Look through the records and copy every line in which "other" appears.
===
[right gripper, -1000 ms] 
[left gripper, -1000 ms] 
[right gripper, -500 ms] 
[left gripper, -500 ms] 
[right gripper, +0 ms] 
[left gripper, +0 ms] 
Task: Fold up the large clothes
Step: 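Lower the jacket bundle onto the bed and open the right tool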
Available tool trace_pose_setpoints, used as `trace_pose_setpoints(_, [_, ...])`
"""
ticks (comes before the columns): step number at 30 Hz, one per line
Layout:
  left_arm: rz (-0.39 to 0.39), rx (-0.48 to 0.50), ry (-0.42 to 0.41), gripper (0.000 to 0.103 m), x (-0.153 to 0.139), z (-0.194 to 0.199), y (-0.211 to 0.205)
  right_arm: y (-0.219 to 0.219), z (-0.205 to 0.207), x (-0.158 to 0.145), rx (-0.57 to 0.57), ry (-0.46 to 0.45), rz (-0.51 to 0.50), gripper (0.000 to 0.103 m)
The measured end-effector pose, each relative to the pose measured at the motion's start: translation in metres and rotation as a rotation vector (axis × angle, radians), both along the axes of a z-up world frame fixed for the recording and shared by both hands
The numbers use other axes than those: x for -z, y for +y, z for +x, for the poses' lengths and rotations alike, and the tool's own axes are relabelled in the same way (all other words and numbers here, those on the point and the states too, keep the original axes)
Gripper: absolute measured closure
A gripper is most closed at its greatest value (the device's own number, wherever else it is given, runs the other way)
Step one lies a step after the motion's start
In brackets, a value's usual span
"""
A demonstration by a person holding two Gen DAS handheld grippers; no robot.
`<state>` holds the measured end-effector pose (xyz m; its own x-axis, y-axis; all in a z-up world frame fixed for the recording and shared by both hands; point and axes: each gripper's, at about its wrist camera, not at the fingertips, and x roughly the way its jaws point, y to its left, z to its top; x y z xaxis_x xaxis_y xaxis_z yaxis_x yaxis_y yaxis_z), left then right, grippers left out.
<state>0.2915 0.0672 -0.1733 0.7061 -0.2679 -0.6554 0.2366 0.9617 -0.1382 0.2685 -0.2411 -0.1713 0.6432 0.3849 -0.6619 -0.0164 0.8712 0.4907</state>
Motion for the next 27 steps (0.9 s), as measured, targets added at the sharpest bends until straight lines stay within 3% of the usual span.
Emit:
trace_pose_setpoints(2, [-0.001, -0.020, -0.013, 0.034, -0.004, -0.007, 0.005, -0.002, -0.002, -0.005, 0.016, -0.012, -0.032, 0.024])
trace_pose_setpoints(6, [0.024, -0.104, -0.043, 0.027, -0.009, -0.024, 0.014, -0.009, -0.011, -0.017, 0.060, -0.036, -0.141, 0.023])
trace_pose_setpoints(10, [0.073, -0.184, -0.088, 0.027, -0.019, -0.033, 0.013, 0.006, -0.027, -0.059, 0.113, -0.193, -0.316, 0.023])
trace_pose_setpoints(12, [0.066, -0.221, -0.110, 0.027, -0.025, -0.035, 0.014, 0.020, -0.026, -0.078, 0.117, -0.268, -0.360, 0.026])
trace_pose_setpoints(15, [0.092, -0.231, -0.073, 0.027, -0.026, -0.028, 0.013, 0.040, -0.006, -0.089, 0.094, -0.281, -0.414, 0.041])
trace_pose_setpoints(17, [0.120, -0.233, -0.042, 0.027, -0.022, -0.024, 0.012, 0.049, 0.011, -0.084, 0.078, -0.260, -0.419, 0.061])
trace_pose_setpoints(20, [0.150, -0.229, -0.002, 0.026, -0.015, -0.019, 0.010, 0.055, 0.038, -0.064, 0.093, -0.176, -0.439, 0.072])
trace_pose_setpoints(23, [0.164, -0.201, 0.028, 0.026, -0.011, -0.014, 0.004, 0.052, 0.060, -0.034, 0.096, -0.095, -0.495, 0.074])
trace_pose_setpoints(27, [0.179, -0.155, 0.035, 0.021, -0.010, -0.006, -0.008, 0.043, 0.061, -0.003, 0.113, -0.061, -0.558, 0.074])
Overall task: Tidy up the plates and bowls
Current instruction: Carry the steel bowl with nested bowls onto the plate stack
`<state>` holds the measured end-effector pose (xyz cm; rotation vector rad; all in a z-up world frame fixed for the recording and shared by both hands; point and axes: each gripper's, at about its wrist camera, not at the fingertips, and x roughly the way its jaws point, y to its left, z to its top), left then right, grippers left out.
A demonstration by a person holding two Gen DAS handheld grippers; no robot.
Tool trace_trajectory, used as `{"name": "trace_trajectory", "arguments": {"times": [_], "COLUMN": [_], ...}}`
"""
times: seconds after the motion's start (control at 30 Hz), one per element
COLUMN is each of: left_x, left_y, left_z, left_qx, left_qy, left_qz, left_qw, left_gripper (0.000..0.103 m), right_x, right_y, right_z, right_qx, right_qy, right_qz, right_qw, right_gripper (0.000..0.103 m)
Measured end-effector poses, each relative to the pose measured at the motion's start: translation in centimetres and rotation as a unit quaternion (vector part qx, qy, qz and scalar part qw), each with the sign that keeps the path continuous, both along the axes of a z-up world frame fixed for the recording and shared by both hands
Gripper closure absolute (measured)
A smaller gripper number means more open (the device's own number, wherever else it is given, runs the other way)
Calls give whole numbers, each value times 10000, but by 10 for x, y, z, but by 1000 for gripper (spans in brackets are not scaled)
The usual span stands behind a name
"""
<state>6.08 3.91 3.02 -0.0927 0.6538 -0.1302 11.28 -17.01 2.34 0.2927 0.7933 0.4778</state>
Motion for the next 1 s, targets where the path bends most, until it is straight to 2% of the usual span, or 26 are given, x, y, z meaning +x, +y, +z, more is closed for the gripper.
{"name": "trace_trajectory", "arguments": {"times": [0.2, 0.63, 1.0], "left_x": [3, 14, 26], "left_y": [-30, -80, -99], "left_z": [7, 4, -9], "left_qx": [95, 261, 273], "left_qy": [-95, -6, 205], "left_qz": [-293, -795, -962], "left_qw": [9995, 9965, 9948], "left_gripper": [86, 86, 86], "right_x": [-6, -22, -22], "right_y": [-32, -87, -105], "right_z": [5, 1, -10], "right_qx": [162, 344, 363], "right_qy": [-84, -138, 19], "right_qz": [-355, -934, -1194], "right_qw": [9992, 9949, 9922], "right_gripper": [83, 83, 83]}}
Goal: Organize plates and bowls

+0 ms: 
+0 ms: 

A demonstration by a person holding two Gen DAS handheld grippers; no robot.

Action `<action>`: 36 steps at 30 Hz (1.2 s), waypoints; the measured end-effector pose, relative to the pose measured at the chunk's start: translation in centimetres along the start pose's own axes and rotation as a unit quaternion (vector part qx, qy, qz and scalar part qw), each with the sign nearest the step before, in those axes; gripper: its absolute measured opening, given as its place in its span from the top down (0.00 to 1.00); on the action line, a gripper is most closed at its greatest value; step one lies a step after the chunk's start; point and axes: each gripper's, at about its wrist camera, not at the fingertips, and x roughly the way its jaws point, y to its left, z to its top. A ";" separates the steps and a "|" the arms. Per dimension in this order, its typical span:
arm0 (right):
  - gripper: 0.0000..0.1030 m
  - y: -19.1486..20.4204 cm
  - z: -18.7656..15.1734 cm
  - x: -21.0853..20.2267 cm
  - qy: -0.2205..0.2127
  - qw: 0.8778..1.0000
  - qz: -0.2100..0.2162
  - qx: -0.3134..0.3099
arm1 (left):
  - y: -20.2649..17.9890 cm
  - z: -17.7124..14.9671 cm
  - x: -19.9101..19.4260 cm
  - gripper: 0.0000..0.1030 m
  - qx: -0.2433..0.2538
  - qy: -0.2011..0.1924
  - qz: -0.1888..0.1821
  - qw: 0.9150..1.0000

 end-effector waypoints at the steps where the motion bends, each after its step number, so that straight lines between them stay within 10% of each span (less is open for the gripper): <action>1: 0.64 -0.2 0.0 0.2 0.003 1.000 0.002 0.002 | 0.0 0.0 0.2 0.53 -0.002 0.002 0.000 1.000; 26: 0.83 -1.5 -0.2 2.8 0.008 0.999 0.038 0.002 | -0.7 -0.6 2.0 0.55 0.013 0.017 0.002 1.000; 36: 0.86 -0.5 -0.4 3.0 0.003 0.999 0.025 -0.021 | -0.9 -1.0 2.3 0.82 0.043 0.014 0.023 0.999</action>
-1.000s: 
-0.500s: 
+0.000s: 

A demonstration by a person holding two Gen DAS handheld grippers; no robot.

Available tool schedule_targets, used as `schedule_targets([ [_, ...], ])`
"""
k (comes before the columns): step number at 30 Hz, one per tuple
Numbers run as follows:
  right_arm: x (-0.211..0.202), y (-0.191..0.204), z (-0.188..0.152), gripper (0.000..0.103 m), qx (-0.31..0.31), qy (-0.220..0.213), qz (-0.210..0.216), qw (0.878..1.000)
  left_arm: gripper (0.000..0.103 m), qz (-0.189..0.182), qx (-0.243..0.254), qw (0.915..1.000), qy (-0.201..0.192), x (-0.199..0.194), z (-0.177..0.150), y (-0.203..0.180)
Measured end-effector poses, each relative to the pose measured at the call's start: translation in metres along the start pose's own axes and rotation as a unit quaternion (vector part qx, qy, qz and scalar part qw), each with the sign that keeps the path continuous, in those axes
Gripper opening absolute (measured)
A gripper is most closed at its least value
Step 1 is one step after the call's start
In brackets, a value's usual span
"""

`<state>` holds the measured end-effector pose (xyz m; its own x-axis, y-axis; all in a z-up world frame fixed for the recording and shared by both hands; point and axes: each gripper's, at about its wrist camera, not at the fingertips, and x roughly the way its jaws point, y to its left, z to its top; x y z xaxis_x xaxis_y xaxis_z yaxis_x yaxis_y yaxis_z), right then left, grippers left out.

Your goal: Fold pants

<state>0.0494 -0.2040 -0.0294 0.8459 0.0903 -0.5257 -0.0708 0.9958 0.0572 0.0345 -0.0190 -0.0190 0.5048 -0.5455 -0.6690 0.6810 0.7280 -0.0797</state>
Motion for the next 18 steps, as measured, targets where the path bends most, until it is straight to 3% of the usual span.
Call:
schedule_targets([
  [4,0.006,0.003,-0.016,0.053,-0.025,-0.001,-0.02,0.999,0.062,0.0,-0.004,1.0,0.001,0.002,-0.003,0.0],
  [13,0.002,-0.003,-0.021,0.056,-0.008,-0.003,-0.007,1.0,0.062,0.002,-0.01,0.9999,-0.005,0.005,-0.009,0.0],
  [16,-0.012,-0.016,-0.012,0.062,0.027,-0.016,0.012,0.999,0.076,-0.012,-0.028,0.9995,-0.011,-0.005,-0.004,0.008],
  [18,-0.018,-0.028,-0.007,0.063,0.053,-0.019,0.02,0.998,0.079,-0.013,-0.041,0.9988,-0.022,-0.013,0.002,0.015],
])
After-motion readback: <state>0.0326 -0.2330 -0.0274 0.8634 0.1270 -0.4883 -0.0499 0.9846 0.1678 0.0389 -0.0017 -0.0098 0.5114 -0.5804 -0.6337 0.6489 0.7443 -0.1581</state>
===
Output below:
The numbers use other axes than those: x for -z, y for +y, z for +x, for the poses' lengths and rotations alike, and the tool's own axes are relabelled in the same way (all other words and numbers here, those on the point and the states too, keep the original axes)
A gripper is most closed at its greatest value (the device's own number, wherever else it is given, runs the other way)
A smaller gripper number means more open (the device's own number, wherever else it is given, runs the other way)

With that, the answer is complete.